The Magician’s Land [Lev Grossman] : The finale of Grossman’s series. In a sense it had all the right pieces, but somehow it felt less specific and grounded to me, perhaps because the world was no longer “new” or because I felt like there was a need to “finish things up.” Of course, if you read the first two you have to read this one, so it’s not like I could not-recommend it. I was still quite enjoyable.
Colorless Tsukuru Tazaki and His Years of Pilgrimage [Haruki Murakami]: This also felt a bit slight with respect to other books of Murakami, but also “clean” in a way that I appreciated. I also now have to listen to more Liszt. Tsukuru Tazaki feels “colorless” and empty, shunned by his old childhood friends. He finally tries to seek out why, which turns out to be more surprising than he thought. As with much of Murakami’s work, the “mysteriousness” of women has this negative tint that makes me uncomfortable. This book, unlike 1Q84 or others, has very little magical realism going on, so it could be a good recommendation for someone who is less of a fan of that aspect of Murakami’s work.
Soy Sauce For Beginners [Kirstin Chen]: The story of Gretchen Lin, a 30-year old who has moved back to Singapore from SF to work at the family soy sauce factory after her marriage fell apart, this novel is part Gretchen’s painful journey towards self-discovery and resolution with her family, and partly an introduction to Singapore for the non-familiar reader.
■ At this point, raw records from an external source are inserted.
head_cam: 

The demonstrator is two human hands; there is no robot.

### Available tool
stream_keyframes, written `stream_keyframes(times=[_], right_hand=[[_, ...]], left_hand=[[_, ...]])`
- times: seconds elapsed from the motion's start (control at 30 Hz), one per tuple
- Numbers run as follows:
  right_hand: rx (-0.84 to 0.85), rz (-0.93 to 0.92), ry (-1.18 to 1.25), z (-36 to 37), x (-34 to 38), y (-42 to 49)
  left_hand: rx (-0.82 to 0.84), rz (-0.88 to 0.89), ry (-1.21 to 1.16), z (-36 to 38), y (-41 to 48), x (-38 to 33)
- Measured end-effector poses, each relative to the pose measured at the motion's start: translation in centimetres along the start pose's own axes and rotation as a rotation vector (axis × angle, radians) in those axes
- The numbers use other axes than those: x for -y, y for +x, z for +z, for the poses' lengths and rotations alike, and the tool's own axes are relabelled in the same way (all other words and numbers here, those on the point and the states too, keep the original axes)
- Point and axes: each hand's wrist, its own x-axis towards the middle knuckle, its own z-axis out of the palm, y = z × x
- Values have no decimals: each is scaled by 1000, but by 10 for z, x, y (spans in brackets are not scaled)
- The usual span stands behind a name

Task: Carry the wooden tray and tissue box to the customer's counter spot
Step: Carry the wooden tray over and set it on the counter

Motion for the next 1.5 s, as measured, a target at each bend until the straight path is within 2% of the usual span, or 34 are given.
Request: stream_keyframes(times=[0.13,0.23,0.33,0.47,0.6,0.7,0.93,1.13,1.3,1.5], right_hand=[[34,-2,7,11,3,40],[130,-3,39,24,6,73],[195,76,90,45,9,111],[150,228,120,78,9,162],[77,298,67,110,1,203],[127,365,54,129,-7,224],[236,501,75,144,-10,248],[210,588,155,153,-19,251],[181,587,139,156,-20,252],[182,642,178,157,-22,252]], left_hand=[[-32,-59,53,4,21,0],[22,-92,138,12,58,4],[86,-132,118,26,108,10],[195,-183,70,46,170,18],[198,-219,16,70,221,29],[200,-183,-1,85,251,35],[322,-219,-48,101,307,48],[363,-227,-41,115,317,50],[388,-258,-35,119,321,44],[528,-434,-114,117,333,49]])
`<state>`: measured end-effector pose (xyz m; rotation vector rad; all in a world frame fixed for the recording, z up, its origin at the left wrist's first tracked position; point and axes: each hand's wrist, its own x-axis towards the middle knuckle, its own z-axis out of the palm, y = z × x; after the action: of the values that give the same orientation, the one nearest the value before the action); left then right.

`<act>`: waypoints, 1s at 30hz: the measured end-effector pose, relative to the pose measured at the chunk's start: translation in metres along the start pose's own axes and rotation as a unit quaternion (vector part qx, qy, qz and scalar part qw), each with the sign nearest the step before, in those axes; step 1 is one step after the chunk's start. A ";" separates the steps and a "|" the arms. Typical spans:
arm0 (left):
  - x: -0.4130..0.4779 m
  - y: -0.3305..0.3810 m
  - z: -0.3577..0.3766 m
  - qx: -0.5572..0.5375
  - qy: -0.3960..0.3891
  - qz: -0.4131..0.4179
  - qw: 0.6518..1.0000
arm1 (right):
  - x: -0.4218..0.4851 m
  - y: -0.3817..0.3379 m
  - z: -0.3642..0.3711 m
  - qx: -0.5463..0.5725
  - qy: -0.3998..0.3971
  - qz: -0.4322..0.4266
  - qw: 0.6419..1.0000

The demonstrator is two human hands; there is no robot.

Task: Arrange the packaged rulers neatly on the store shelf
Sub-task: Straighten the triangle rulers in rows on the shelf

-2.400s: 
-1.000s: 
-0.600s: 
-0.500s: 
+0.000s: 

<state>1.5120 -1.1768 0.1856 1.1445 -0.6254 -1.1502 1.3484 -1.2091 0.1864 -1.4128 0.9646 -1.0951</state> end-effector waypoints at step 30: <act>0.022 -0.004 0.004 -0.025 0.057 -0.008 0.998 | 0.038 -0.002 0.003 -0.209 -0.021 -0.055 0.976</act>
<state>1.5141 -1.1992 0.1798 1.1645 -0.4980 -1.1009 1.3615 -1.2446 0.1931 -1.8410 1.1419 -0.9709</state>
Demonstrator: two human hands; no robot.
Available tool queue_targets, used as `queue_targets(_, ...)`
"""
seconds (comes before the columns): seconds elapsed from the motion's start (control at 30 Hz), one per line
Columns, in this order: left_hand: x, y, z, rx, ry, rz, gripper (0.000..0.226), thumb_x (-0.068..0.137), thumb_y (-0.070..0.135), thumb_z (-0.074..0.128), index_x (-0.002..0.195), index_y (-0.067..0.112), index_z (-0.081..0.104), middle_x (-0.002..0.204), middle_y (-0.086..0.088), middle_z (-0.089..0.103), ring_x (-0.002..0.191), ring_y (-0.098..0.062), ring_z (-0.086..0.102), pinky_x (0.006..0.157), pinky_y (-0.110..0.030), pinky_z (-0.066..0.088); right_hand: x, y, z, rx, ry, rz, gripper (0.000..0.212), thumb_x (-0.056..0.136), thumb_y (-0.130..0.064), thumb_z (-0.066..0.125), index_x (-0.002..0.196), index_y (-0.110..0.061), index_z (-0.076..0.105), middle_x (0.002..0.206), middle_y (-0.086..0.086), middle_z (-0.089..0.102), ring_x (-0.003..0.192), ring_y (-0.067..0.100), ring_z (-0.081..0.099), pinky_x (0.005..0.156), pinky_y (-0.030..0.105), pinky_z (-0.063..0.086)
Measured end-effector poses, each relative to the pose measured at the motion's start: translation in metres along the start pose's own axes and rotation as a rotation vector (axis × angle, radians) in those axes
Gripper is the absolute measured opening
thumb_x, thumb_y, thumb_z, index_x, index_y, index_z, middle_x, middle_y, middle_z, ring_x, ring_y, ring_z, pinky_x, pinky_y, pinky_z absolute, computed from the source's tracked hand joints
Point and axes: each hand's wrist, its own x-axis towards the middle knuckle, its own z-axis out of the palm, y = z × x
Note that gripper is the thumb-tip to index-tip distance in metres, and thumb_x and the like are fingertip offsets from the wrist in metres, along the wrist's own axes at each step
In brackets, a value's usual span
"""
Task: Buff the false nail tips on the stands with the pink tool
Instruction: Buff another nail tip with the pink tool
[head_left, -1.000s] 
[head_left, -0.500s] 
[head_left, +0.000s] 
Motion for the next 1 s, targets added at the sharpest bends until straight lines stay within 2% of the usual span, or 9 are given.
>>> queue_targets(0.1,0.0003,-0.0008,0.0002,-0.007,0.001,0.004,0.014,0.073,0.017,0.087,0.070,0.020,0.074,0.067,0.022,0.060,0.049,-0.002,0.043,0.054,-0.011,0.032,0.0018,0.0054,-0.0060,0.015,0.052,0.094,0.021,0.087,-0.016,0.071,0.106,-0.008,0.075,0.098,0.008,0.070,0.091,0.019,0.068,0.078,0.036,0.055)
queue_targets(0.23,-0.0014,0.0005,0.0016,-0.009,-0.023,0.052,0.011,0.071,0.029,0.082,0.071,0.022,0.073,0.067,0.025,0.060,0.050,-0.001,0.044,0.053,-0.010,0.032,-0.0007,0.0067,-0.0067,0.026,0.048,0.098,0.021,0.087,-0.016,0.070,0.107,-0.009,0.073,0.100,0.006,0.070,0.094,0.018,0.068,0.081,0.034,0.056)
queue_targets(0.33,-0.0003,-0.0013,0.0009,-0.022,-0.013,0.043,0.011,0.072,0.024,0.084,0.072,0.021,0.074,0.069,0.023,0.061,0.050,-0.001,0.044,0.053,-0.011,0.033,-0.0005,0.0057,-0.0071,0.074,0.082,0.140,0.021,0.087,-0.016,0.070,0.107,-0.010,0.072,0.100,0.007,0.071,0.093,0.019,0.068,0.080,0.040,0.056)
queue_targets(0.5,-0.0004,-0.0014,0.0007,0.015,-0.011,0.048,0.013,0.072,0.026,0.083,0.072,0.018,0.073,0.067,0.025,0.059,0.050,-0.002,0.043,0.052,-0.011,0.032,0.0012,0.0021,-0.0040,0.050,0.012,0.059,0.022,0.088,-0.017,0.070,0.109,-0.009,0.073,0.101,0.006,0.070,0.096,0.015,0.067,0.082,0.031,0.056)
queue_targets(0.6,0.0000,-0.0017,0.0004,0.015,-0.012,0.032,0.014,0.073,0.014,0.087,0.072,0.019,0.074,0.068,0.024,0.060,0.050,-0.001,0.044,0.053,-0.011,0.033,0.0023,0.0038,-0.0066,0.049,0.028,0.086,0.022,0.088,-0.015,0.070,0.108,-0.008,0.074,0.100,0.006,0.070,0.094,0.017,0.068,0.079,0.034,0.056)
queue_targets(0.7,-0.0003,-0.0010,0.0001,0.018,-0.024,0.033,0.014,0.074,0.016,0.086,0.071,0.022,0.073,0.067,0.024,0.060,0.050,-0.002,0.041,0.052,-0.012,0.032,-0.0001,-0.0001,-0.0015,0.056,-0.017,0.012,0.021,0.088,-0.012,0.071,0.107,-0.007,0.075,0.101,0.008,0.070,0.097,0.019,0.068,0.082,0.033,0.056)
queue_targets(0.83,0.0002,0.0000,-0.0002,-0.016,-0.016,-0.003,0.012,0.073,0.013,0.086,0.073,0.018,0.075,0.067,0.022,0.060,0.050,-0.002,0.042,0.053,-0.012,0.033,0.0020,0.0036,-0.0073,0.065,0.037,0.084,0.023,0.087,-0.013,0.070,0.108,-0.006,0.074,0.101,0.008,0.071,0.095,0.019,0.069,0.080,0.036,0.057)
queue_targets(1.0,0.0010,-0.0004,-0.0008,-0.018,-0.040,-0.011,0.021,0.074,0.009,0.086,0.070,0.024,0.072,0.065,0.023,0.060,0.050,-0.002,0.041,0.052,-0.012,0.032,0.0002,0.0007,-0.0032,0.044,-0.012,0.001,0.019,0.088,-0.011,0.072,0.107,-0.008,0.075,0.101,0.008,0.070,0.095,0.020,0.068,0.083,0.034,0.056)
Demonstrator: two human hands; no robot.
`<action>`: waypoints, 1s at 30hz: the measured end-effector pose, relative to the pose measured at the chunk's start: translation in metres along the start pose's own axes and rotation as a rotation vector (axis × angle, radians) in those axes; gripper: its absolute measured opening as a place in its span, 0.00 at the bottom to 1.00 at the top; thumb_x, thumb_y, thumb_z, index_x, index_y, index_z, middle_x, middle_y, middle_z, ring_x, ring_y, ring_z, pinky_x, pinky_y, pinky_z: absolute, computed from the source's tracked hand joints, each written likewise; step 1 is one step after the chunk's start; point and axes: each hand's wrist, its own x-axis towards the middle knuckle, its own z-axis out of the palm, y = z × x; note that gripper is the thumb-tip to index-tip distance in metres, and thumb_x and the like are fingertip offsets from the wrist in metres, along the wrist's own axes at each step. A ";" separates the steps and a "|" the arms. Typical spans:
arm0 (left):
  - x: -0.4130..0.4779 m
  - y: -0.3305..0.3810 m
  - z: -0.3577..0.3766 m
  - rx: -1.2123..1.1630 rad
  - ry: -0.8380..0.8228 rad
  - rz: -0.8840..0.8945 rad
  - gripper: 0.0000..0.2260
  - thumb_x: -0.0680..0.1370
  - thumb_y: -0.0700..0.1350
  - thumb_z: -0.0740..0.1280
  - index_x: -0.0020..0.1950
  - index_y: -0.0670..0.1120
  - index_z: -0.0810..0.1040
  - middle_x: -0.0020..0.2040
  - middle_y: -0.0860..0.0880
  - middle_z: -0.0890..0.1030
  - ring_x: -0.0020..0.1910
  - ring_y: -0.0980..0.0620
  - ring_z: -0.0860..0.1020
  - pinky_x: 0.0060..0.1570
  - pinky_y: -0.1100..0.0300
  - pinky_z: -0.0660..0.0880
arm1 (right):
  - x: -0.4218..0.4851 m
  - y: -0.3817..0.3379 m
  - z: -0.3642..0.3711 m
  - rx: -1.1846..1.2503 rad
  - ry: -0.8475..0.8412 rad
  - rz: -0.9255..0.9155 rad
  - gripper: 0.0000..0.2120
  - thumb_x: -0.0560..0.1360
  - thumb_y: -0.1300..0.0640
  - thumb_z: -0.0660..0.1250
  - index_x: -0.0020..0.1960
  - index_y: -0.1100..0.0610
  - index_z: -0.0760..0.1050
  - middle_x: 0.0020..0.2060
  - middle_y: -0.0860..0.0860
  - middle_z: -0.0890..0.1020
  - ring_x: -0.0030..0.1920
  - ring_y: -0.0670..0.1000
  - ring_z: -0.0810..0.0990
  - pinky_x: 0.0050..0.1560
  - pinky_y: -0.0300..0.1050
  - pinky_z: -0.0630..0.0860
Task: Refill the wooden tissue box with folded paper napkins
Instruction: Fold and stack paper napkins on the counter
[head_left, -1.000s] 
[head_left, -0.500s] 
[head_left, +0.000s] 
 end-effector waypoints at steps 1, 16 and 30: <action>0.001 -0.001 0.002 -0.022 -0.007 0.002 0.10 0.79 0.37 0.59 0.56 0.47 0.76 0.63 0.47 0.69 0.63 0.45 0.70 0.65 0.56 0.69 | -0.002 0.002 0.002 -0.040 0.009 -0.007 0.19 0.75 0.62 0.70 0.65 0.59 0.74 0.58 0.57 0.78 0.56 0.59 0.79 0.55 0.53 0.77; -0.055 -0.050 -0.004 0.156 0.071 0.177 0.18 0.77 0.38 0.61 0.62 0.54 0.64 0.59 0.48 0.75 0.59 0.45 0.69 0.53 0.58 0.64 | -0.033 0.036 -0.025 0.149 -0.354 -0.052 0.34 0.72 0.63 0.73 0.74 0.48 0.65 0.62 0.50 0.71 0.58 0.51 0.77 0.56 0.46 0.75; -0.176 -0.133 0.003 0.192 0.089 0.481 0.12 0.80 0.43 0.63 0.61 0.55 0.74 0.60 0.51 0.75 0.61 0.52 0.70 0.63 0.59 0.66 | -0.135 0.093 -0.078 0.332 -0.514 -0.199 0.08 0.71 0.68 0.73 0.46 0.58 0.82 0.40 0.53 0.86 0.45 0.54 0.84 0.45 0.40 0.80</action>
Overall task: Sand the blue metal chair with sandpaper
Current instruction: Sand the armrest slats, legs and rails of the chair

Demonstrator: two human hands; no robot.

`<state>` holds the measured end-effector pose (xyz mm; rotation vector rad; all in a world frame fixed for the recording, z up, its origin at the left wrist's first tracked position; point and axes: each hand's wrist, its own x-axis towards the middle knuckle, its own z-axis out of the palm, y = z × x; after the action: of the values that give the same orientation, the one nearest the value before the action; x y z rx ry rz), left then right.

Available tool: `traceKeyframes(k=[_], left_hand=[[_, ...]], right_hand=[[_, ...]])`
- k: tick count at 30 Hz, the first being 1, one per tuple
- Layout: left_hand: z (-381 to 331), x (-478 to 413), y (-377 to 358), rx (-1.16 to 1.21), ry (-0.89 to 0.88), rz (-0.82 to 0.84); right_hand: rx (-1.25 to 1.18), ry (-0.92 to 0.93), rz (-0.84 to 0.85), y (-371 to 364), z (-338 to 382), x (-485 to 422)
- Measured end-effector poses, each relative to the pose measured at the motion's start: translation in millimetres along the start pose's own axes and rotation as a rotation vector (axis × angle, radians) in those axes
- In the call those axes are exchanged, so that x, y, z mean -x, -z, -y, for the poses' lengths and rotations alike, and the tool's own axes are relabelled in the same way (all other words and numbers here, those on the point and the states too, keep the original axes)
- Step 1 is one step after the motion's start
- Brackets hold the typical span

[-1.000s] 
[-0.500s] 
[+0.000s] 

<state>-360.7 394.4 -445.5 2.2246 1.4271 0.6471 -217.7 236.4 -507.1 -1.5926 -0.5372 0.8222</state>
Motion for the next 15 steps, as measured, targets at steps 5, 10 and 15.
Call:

The latter part will appeal to some but at times I wanted less explanation and to be forced into trying to make sense of cultural elements myself. In this sense it’s a sort of novel of cultural translation. That being said, the best part of this book is how true and messy the story really felt. The family (and business) are dysfunctional, and Gretchen has a lot to come to terms with regarding herself, her marriage, and her relationship to this family.
The Name of The Wind / The Wise Man’s Fear [Patrick Rothfuss] : I should make myself promise to not read epic fantasy series that are not completed. Told in a kind of story-within-a-story, these books were a great way to unwind over the vacation. If you like those bards plus wizards coming of age stories, this one is for you. Also: plenty of unrequited love.
The Lowland [Jhumpa Lahiri] : I had read the opening of this book as a short story, but the novel is another beast entirely. Two brothers in Kolkata, one a Naxalite, the other looking to go to grad school in the US, and a torn apart and stitched together family in the US. While reading this I kept thinking of the movie Boyhood, which rather abruptly jumped years into the future to catch the family’s story at another time. This book does the same, but the shifts felt more jarring to me; I did not understand who there characters were quite as well. I think I had to suspend my disbelief a few times for some of the narrative choices. However, in retrospect it is because I think I didn’t quite get the characters, or I had misconceptions. Regardless, I think this is a story that helps complicate the story of middle-class Indian immigrant families, and is worth giving a read.
House of Suns [Alastair Reynolds] : Space opera, on a grand scale, but still grounded in our galaxy with humans, rather than the more distant and alien Culture novels of Banks. As Cosma would put it, mind candy, and a nice beach read.
3 thoughts on “Readings”
I think one of the most enjoyable book experiences I’ve had was trying to explain the plot of Alastair Reynolds’ “Revelation Space” to Anna immediately after I finished reading it. Such Rube Goldberg. I quite enjoyed “House Of Suns”, too, especially the “Oh, while you were asleep, we fought for thousands of years,” and … was there orange juice?
How is Lahiri’s novel a different beast from the story? I remember really liking the story and I’m wondering whether to give the novel a try.
Oh it follows the two brothers’ lives for decades on, and it’s a totally different journey. You should read it!